By the end of the month California Secretary of State Debra Bowen will give her blessing to the 2012 election results and the shuffling on the Lathrop City Council will be able to formally take place – allowing Councilman Sonny Dhaliwal to take the gavel in his ascension to mayor.

But what the council will do with the vacancy that his promotion creates – something that they faced in 2010 when the leading vote getter opted out of his seat for professional reasons – remains a mystery.

Multiple options will be available to the new council, which will include former councilman Steve Dresser and incumbent Martha Salcedo. Both dominated the 10-person field in the race for two council seats by amassing a combined 46 percent of the vote. Taking applications from “qualified” candidates and holding a special election or a runoff to determine who will fill the seat are both on the table.

What happened when the council was last realigned could also be a possibility.

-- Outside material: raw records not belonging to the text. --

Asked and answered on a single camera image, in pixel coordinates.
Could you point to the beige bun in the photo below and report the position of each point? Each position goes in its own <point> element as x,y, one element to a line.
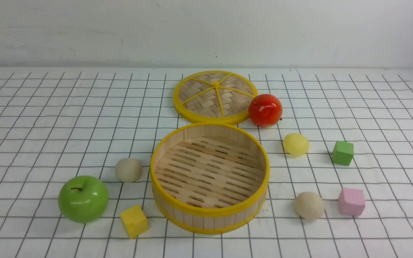
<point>309,206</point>
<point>128,170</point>

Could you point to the yellow-rimmed woven steamer lid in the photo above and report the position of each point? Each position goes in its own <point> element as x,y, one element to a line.
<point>219,97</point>

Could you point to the yellow-rimmed bamboo steamer tray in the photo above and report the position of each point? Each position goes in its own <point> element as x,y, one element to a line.
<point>209,178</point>

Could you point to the red tomato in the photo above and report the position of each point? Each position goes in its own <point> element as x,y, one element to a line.
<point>265,110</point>

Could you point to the yellow round bun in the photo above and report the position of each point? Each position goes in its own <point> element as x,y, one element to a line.
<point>296,144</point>

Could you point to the yellow cube block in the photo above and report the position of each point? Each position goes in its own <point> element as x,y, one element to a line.
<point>134,221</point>

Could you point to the green cube block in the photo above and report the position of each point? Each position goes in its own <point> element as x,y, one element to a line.
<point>343,153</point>

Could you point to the green apple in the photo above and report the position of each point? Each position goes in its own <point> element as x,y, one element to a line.
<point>83,199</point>

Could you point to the pink cube block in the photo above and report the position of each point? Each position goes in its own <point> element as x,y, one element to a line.
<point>351,202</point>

When Lathrop-Manteca Fire Chief Gene Neely announced that he would not be assuming the seat that he won in dominating fashion in the 2010 election because of perceived conflicts of interest, the council voted to pick the person with the next-most votes. While it was a controversial move and one that sparked a heated debate and stand-off between Mayor Joseph “Chaka” Santos and his counterparts, then 19-year-old Omar Ornelas was tapped to fill the spot.

And only 20 votes separate the following three candidates.

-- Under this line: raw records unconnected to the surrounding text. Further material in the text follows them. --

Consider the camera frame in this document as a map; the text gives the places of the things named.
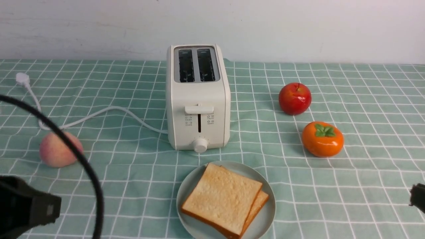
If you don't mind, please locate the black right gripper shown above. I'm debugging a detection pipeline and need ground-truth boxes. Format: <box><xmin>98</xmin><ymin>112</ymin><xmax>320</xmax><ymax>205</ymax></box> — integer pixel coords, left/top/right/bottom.
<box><xmin>409</xmin><ymin>183</ymin><xmax>425</xmax><ymax>213</ymax></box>

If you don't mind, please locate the white two-slot toaster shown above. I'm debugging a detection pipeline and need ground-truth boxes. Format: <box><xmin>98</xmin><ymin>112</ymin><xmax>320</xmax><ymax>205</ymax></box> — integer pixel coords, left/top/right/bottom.
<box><xmin>165</xmin><ymin>44</ymin><xmax>231</xmax><ymax>153</ymax></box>

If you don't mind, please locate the pink peach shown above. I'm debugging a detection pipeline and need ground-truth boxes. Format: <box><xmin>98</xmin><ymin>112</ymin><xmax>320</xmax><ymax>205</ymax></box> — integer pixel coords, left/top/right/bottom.
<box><xmin>39</xmin><ymin>132</ymin><xmax>77</xmax><ymax>168</ymax></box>

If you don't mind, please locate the white toaster power cable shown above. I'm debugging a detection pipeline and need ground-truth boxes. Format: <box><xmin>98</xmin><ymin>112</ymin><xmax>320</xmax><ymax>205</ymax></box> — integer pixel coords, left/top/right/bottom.
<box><xmin>16</xmin><ymin>73</ymin><xmax>169</xmax><ymax>135</ymax></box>

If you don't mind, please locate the orange persimmon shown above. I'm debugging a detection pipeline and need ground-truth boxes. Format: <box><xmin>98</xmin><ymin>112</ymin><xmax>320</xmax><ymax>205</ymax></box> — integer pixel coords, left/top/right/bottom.
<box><xmin>301</xmin><ymin>121</ymin><xmax>344</xmax><ymax>158</ymax></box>

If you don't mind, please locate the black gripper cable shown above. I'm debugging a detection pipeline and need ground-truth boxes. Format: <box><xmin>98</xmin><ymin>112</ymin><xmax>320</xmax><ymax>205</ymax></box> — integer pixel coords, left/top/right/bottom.
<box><xmin>0</xmin><ymin>94</ymin><xmax>105</xmax><ymax>239</ymax></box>

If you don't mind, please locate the toasted bread slice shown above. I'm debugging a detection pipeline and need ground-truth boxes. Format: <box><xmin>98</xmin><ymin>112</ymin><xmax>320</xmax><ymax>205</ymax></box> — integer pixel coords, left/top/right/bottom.
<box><xmin>181</xmin><ymin>163</ymin><xmax>263</xmax><ymax>239</ymax></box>
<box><xmin>204</xmin><ymin>163</ymin><xmax>270</xmax><ymax>239</ymax></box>

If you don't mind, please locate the red apple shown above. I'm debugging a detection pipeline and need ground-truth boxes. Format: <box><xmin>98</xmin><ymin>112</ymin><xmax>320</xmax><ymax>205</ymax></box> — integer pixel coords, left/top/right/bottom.
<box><xmin>278</xmin><ymin>83</ymin><xmax>312</xmax><ymax>116</ymax></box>

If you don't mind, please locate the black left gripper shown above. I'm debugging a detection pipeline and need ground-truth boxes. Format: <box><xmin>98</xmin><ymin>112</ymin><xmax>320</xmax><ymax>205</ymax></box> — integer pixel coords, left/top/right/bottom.
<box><xmin>0</xmin><ymin>176</ymin><xmax>62</xmax><ymax>239</ymax></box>

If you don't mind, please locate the light green round plate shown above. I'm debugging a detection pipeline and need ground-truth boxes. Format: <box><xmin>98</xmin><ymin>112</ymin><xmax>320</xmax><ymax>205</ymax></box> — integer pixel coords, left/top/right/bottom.
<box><xmin>176</xmin><ymin>161</ymin><xmax>276</xmax><ymax>239</ymax></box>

If that were to be perceived as a precedent, Paul Akinjo – who secured 9.74 percent (669 votes) of the ballots cast – would be next in line. Debbie Rock is right behind him with 9.58 percent (658 votes) while Joey Ermitanio came in at 9.45 percent (649 votes).

Ornelas’ appointment wasn’t immediate – the four-member council had to discuss how they wanted to proceed – but it was action-packed after Santos asked that the appointment be immediately nullified because of his claim it violated parliamentary procedure.

Even Neely – who had handily won the seat before officially resigning it (he had been promoted to the position of Fire Chief during his campaign) – stepped up and asked that a different method be used for picking the person to fill the full four-year term.

Whoever fills Dhaliwal’s vacant seat would face reelection in 2014.